• PROBLEM TO SOLVE
Below are lines of data; give the number of them that contain "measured", and only that.

• • •

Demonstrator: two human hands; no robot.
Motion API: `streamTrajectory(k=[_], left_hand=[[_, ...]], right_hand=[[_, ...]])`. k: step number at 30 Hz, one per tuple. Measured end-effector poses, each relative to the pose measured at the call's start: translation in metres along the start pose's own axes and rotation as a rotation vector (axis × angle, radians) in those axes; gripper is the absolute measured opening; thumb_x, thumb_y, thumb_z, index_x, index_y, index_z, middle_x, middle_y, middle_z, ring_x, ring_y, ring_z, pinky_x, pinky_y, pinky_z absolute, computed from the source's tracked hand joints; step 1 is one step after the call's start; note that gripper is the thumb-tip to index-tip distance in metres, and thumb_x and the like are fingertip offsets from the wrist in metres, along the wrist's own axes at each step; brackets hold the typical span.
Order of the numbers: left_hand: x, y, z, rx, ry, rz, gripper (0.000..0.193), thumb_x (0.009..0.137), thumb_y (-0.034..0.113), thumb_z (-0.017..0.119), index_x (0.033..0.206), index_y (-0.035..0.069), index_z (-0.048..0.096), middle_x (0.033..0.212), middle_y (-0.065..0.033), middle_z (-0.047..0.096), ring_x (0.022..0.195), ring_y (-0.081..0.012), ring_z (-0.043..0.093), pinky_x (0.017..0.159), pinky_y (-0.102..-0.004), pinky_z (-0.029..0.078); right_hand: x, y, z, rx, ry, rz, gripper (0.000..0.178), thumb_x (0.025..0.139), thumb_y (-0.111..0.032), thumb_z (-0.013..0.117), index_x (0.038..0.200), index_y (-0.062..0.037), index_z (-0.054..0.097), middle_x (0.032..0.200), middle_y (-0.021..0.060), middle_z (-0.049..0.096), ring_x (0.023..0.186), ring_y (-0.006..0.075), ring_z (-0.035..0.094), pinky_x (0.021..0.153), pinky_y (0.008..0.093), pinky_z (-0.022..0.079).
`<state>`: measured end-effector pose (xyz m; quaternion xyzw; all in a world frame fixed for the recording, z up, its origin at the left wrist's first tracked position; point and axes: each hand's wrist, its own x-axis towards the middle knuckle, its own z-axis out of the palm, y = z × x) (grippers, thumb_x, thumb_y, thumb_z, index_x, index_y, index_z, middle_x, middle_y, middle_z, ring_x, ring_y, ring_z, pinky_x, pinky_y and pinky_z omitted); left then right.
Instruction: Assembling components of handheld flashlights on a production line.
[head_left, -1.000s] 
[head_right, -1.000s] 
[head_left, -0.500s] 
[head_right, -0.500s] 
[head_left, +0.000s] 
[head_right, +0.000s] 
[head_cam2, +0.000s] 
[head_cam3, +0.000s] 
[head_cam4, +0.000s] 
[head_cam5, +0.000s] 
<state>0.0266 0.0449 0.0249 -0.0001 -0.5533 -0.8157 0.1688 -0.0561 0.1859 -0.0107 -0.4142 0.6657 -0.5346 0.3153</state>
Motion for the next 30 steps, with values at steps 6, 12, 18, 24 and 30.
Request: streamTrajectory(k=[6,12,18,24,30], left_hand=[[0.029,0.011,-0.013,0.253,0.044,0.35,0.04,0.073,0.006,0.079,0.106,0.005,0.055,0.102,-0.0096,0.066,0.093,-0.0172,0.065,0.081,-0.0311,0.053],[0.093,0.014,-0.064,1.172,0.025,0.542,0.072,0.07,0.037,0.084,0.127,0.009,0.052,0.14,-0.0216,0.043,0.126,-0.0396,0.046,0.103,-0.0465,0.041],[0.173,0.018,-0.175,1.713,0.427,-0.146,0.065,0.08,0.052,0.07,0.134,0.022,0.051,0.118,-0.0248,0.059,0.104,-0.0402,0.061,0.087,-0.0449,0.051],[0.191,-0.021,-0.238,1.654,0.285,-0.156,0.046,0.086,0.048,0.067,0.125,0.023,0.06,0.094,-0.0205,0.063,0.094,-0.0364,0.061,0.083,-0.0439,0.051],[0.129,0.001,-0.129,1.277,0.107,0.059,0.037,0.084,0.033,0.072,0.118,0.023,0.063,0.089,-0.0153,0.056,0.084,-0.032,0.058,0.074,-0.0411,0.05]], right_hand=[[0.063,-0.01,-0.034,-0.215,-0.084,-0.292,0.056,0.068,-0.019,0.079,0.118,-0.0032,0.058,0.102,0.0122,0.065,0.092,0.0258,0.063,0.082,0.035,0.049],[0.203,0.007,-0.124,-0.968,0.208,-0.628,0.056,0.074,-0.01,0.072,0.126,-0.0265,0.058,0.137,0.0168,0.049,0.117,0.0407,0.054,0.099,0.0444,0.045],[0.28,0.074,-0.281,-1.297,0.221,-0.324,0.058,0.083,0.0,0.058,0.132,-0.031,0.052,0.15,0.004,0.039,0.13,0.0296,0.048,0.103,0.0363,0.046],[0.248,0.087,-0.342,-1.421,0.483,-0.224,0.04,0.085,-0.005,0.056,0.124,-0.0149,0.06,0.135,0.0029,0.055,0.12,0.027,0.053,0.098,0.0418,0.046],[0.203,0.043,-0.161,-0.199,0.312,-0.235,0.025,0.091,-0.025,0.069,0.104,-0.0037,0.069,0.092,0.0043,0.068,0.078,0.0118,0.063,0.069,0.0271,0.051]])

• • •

• OUTPUT FOR THIS TASK
2